También el alimento que necesitaba esa muchedumbre tenía que ponerse en marcha, y así se añadieron dos mil cerdos con argollas en el hocico, traídos como los perros en parte de España y en parte de las granjas de porqueros de Cuba y La Española, que serían sacrificados a medida que avanzáramos. Tal vez Pizarro armó esa expedición delirante para que tantas formas conocidas nos recordaran el mundo del que procedíamos, para no enloquecer ante los caprichos de la naturaleza por tierras tan distintas, pero la solución para que cada uno de nosotros no enloqueciera consistió en que toda la expedición fuese una locura.

Tantos hombres de España, tantos indios, tantas llamas, tantos perros, tantos cerdos subiendo por esas pendientes de viento helado, yendo a rendir tributo a unos dioses desconocidos, tanta gente dispuesta a morir por un cuento, por un rumor, ahora me alarman, porque esa expedición sólo a medias era la búsqueda de un tesoro. Era sobre todo la prueba de una credulidad desmedida, una sonámbula procesión de creyentes yendo a buscar un bosque mágico, un ritual corroído por la codicia, espoleado por la impaciencia.

Y así salimos a buscar el País de la Canela. Los cien jinetes ansiosos y crueles que remontaron la sierra, los ciento cuarenta peones acorazados que caminábamos atrás, los millares de indios de las montañas que cargaban en fardos las sogas, las hachas, las palas, las demás herramientas y las armas, las dos mil llamas cargadas de granos y provisiones, y los dos mil cerdos argollados, que ascendían como un tropel de gruñidos por las lomas resecas, forman todavía en la memoria una confusión imborrable.

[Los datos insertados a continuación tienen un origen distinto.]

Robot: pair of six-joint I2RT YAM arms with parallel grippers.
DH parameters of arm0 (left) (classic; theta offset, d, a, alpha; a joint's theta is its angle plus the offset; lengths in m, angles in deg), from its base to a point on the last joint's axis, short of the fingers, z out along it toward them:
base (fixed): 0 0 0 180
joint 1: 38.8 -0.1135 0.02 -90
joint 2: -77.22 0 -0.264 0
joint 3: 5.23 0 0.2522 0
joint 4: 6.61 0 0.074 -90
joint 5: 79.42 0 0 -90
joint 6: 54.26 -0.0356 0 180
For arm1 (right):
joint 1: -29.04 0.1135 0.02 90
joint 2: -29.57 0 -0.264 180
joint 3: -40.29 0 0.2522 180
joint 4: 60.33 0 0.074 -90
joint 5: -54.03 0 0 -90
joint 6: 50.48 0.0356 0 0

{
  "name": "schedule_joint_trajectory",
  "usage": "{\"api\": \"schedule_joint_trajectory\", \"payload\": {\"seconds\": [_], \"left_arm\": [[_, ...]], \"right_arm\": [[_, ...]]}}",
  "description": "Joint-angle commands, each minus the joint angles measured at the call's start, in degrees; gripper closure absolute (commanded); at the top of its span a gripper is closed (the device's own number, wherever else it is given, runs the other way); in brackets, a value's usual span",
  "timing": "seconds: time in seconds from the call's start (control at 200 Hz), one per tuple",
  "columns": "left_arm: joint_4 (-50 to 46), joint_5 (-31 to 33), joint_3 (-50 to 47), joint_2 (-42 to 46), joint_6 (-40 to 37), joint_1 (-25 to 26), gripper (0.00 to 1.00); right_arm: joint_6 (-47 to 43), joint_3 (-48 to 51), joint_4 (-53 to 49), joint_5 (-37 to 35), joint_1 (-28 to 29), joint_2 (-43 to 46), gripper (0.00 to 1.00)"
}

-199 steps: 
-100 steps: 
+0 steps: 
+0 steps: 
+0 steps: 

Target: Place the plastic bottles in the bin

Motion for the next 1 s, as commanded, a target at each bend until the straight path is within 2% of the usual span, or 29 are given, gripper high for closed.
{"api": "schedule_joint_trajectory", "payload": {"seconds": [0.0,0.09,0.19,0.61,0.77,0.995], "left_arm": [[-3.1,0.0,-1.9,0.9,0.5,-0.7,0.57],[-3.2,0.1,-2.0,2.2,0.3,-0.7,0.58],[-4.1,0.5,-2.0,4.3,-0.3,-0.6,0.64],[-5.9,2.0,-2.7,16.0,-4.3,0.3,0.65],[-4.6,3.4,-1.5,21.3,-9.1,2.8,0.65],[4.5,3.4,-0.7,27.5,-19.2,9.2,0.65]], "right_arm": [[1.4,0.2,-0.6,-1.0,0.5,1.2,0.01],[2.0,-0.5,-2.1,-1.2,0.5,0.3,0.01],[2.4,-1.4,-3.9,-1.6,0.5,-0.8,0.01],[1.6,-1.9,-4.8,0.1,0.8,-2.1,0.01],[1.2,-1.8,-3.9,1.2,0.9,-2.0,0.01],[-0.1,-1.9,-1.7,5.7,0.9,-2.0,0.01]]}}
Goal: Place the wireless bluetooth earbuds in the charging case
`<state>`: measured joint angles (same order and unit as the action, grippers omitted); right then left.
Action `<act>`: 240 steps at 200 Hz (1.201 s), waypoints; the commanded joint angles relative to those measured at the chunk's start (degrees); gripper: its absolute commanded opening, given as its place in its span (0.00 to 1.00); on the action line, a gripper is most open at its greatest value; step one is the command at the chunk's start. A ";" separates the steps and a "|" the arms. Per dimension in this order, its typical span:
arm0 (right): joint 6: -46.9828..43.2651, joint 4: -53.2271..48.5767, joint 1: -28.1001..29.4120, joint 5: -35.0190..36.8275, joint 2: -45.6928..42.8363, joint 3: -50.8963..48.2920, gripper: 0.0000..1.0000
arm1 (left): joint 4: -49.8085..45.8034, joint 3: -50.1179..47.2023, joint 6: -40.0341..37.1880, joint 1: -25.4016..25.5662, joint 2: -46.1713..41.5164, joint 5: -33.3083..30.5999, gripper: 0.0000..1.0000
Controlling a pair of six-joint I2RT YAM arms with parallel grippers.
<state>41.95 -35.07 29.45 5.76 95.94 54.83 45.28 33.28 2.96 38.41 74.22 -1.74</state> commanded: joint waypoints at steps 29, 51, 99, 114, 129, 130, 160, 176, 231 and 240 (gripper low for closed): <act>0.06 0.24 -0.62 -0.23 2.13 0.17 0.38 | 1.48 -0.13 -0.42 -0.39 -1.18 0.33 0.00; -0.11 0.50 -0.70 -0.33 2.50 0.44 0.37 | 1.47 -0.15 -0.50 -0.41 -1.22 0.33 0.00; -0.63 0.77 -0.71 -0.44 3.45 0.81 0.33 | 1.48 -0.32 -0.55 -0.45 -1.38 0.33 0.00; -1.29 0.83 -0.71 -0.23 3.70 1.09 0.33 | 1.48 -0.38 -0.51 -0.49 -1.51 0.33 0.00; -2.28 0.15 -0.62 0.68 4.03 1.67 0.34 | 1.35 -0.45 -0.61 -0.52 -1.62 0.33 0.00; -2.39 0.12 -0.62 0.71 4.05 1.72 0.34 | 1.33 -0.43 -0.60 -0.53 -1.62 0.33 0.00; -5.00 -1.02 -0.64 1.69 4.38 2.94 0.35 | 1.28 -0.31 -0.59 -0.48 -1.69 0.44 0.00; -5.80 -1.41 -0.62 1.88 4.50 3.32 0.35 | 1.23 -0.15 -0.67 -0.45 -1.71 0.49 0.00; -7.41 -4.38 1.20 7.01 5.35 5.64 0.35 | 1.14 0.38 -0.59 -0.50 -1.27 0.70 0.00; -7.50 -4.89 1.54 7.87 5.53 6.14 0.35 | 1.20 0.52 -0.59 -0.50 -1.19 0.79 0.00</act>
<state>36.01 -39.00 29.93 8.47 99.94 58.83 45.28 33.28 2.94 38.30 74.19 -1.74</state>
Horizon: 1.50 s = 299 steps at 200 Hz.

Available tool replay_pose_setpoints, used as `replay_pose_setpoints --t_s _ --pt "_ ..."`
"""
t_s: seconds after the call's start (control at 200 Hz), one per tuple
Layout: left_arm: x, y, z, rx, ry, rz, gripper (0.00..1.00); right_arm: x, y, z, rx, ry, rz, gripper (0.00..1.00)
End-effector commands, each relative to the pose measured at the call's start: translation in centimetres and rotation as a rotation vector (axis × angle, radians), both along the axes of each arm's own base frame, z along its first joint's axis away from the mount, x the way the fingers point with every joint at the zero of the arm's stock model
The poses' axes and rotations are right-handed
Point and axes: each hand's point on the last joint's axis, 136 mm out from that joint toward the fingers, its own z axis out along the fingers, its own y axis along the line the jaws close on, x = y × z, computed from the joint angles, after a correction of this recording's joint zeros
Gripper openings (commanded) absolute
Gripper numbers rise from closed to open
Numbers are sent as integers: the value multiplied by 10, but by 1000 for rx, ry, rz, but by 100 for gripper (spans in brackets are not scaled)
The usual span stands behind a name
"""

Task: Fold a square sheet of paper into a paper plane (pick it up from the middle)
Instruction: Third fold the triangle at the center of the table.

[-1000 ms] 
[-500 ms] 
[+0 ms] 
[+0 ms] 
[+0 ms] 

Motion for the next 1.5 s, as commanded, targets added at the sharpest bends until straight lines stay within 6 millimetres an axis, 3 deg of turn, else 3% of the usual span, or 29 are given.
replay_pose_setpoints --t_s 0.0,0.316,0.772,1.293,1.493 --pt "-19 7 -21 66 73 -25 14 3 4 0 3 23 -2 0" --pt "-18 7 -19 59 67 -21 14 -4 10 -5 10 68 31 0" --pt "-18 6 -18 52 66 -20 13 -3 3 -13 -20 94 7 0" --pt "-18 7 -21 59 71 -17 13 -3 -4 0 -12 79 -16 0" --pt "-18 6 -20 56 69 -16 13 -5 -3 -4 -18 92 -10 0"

Como un enorme ser que sólo se viera a sí mismo, el propio tumulto de la expedición no nos dejaba advertir el mundo que recorríamos. Todo el tiempo había que cuidar que los cerdos no se despeñaran, que los perros tuvieran alimento, que los fardos estuvieran asegurados, que las armas no padecieran humedad, que los caballos sobrepasaran los fangales y los barrancos resbaladizos. Y la verdadera presencia extraña eran los miles de indios. Bajo el estruendo de los perros y la ferocidad de la tropa avanzaban dóciles y ajenos, con una actitud que podía ser de odio o de resignación, la mayor parte de ellos con ese gesto indefinible que nunca nos permite saber si son amigos o enemigos, si están serenos o atormentados, si quieren matar o si quieren morir.

Pero sobre ese largo recuerdo persisten los perros, con sus carlancas de hierro en el cuello erizadas de púas para protegerlos de las otras bestias, los perros abriendo camino a las llamas cargadas que rumiaban atrás por la ruta, los perros siguiendo a la nube de cerdos que gruñían noche y día, los perros feroces abriendo los caminos de la montaña. Tú no sabes lo que era aquello, y yo no quisiera repetirlo nunca. Los perros furiosos, los perros hambrientos… el eco interminable de sus ladridos… sólo los aguaceros a veces lograban atenuar en los montes el estruendo infernal de los perros.